Perform paged queries

If you want to display the data in a list to users, the data must be displayed by page to make page loading faster. This prevents excessive redundant information from being displayed. This query method is called paged query. Relational databases cannot return data in tables by segment. To perform paged queries in an efficient manner, you must write query statements based on the characteristics of your databases.

The following code block provides an example of paged queries in MySQL. In this example, the paged query is performed by using limit offset and pageSize.

select * from t_order where user_id = xxx order by gmt_create, id limit offset, pageSize

The values of the gmt_create column may be duplicate. The id column included in the order by clause is used to ensure that the result is sorted in the correct order.

Note The query method works as expected when the table size is small. If the t_order table stores hundreds of thousands of records, the increasing number of pages slows down the data query. The speed may decrease to tens of milliseconds per query. When the data volume increases to millions of records, data is queried from the table in seconds. If the data volume continues to increase, the time for a query becomes unacceptable.

Issue analysis

When local secondary indexes (LSIs) are created on the user_id and gmt_create columns, the total number of data records scanned at a time is the sum of the values specified by the offset and pageSize parameters because only the user_id column is specified in the WHERE clause. If the value specified for the offset parameter increases, the number of records scanned is close to the total number of records in the table. This increases the amount of time required for the query.
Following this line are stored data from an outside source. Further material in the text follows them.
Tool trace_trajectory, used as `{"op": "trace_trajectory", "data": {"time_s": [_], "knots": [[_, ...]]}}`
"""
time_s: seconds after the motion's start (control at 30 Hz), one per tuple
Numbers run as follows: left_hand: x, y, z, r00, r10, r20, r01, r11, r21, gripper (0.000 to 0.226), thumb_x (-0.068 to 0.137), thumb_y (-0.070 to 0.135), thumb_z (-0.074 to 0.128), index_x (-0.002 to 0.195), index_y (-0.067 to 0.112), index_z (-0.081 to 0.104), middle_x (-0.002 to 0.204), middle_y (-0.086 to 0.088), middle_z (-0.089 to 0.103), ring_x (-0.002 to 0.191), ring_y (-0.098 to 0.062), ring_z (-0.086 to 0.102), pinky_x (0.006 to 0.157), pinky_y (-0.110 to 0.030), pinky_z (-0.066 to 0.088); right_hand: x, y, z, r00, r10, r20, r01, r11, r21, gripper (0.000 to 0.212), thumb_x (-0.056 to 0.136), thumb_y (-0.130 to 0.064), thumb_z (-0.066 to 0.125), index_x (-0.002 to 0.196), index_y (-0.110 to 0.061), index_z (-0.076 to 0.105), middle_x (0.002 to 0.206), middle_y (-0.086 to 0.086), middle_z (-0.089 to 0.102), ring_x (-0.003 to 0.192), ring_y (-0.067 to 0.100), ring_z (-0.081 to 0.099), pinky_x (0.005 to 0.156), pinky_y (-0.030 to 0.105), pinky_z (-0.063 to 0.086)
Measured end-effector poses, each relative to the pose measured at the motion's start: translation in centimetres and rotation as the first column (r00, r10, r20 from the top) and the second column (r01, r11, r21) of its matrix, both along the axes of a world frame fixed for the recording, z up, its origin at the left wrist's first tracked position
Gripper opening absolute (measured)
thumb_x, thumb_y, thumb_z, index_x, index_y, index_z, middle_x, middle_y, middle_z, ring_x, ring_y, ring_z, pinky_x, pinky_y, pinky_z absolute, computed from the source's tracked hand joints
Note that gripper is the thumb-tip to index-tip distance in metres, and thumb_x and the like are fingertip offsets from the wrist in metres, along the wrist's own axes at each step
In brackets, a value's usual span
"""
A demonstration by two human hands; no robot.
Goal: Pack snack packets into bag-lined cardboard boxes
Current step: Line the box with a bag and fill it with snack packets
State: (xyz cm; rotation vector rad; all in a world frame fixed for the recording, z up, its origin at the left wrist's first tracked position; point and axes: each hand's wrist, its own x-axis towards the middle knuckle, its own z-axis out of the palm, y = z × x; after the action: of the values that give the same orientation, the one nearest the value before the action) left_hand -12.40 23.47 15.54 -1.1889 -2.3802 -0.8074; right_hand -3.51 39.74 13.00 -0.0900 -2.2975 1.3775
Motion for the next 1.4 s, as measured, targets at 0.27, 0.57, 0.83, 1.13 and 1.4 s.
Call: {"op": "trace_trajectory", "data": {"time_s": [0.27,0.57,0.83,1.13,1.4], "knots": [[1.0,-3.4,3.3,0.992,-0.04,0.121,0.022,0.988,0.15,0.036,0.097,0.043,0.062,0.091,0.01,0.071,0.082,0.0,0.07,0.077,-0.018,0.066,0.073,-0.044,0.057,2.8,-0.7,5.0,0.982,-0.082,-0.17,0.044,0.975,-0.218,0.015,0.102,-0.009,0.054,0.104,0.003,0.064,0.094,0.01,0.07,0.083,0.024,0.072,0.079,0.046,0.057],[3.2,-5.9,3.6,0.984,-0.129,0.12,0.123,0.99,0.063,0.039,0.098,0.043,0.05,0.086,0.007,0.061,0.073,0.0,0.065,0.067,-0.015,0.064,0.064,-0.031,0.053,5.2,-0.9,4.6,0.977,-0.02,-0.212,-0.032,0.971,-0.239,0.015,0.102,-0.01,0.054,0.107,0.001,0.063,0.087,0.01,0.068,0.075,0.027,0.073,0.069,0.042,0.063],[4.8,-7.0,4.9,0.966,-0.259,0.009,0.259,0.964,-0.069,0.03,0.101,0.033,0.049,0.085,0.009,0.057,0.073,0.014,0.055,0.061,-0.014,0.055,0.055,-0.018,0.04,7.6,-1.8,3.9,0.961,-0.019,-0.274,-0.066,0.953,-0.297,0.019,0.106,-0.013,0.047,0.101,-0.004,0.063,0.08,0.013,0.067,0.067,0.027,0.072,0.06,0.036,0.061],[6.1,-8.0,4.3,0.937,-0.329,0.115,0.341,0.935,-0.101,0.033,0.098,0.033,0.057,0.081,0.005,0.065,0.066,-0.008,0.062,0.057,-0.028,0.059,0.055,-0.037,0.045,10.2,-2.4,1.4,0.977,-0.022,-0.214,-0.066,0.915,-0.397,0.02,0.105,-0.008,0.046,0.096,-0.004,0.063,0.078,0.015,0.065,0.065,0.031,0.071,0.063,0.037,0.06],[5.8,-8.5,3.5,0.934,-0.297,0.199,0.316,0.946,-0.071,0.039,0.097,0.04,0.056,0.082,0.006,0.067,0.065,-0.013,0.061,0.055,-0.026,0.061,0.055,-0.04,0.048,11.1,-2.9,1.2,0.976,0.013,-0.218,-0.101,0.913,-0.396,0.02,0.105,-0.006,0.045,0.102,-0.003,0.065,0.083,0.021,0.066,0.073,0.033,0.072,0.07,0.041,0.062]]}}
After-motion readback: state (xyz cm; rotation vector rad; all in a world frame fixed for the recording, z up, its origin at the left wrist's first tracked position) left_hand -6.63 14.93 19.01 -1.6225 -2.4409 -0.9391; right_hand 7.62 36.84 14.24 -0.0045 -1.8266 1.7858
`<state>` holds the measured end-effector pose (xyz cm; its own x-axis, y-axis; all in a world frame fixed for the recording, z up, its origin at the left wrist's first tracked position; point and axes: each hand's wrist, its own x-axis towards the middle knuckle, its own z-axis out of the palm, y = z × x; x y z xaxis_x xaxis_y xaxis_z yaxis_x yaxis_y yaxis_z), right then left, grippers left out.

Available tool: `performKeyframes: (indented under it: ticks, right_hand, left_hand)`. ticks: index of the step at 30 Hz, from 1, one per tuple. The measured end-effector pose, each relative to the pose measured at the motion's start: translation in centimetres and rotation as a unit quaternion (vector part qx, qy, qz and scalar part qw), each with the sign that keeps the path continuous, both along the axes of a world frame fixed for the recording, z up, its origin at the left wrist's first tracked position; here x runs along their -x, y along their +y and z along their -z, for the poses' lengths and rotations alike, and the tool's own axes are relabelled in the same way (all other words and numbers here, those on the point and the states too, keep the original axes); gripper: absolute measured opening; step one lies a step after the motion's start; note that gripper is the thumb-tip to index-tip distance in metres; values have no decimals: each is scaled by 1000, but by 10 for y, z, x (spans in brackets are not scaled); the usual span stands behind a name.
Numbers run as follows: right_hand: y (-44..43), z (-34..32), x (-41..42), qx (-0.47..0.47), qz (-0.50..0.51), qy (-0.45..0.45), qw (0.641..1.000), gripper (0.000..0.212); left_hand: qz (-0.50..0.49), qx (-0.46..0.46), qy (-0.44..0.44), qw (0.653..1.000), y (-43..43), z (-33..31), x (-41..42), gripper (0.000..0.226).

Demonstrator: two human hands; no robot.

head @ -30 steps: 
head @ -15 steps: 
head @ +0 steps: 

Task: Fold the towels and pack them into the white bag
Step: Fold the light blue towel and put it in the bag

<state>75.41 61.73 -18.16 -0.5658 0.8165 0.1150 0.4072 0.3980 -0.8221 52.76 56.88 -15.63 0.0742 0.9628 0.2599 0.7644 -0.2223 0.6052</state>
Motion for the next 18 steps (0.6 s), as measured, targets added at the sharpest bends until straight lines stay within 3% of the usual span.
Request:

In distributed databases, you cannot increase the throughput of table sorting by adding data nodes.

Solution 1

You can specify that the query results on a page start from the point at which the previous page ends. This way, you can prevent a scan of the full table without the need to specify the offset parameter. The following code block provides an example of paged queries based on the ID column:

select * from t_order where id > lastMaxId order by id limit pageSize

In this example, no conditions are specified for the first page queried. When the second page is queried, the maximum value of the id column queried for the first page is specified in the query condition. This way, the database identifies the value of the lastMaxId parameter in the index column and returns the query results. The pageSize parameter specifies the number of records that you want to return.

Note If the ID column is the primary key or a unique key, you can use Solution 1 to perform paged queries. However, the solution has a shortcoming. If the ID column contains duplicate values, the records that contain the duplicate values may not be returned.

Solution 2

In MySQL, you can use Row Constructor Expression to compare the values of multiple columns (This also applies to PolarDB-X).

(c2,c3) > (1,1) 
is equivalent to 
c2 > 1 OR ((c2 = 1) AND (c3 > 1))

You can use the following syntax to perform paged queries:

select * from t_order 
where user_id = xxx and (gmt_create, id) > (lastMaxGmtCreate, lastMaxId)
order by user_id, gmt_create, id limit pageSize

When the first page is queried, no condition is specified. When the second page is queried, the maximum values of the gmt_create and id columns queried for the first page are specified in the query condition. Similar rules take effect on other pages. Row construction expressions can be used to handle duplicate values of the gmt_create column.

Note In the example, a composite index is created on the user_id and gmt_create columns, and the user_id column is added to the order by clause. This way, the optimizer can sort data by using the index column, thus improving the query performance. If a Row Constructor Expression contains null, the result of this expression is null. In this case, the OR expression must be used in the SQL statement that contains the Row Constructor Expression. In PolarDB-X, Row Constructor Expressions are used for column pruning only when Row Constructor Expressions contain only shard keys. In other scenarios, OR expressions are also required.

The following code block provides the best practice for performing paged queries on a PolarDB-X instance.

-- lastMaxGmtCreate is not null 
select * from t_order 
where user_id = xxx 
and (
      (gmt_create > lastMaxGmtCreate) 
      or ((gmt_create = lastMaxGmtCreate) and (id > lastMaxId))
    )
order by user_id, gmt_create, id limit pageSize

-- lastMaxGmtCreate is null
select * from t_order 
where user_id = xxx 
and (
      (gmt_create is not null)
      or (gmt_create is null and id > lastMaxId)
    )
order by user_id, gmt_create, id limit pageSize